I can remember the old piano... At Christmas time we would put a tree on it, and throughout the rest of the year it lay hidden beneath books and boxes. As early as I know, alone at that piano, I learned to speak and to listen. In tireless trances, I searched for the sounds I wanted, and grew to appreciate whatever sounds I ended up getting.
This search took me through an array of different instruments, and by the time I got to high school I had taken up the trumpet, violin, guitar, drums and piano. Still, I felt that I had somewhere else I ought to be, so in my second year, I tested for proficiency and left school.
That summer, I borrowed a car and left home. I played my music in backyards and city parks, selling a homemade CD. It wasn’t always comfortable, but I got to meet some interesting people, and most of them kept in touch on the Internet. Eventually their visits made my profiles the most viewed on both myspace and purevolume.
This impressed a few of the gatekeepers to the record industry, and just before my seventeenth birthday I moved to Los Angeles.
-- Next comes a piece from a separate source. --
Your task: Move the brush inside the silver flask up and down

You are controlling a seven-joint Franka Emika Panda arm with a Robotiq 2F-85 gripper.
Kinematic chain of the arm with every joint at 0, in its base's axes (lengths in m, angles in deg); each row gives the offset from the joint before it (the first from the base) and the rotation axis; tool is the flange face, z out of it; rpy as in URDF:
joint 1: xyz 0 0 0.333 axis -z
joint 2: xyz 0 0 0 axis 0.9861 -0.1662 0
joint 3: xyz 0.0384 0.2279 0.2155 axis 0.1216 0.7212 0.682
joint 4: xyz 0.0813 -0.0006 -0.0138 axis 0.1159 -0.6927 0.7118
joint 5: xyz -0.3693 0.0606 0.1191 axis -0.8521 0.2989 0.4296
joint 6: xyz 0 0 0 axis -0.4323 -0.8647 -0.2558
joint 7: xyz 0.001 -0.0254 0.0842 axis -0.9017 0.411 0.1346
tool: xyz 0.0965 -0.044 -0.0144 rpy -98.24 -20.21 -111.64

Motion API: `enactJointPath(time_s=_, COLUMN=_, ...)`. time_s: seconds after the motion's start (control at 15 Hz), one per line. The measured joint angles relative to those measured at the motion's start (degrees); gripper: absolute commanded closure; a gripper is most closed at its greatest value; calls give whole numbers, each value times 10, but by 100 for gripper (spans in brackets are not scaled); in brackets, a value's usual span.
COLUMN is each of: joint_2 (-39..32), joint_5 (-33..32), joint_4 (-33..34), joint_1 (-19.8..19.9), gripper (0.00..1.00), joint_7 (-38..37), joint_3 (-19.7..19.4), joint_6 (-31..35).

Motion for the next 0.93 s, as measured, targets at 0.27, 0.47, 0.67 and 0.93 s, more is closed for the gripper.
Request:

That’s when things started happening really fast…
The girl I had been dating left me, and I spent a whole recording session singing about heartbreak. Apparently, sad songs sell, and I got to eat a bunch of fancy dinners with executives talking about that fact. They gave me an advance check, put my record in stores, and I was on the road, again.
I played a show every night for almost two years and lost myself in the movement of it all. I became an actor, and completely identified with my role on stage. People were paying money to see me, and businessmen had placed their bets on my back. Somewhere along the line, I must have overestimated what those things are really worth, and I got lost in trying to sustain them.
I had made myself to fit inside a very strange mold, denying every urge to head home, and every itch of change. I was a rock, a puppet, asleep and content to be so. But then, in a single instant, the album cycle was over, and the label was done with me.
For an entire year, I fought within myself, trying to rationalize the whole experience. I knew I had lost something along the way, but I couldn’t figure out what it was. Slowly, I began to sink into a steep vortex of doubt.
As I gave up hope of expected futures, and then became disillusioned with the past, I found myself seated once again at that old piano bench.
And it all made sense…
Again, I learned to speak and listen.
In tireless trances,
I had searched for the sounds I wanted,
And now I’ve grown to love
Whatever sounds I end up getting.
With this flash of insight, I started to rebuild my life.
Today, I have a home studio, a new company of my own (Simplify), and an album in production. I’m free to act and to create in whatever way imaginable, and I’m aware now more than ever that the truth of art and music cannot be contained, conquered, nor bought and sold away. It glides between us with a simple grace, from one mind to another, untouched by the stuff of this world.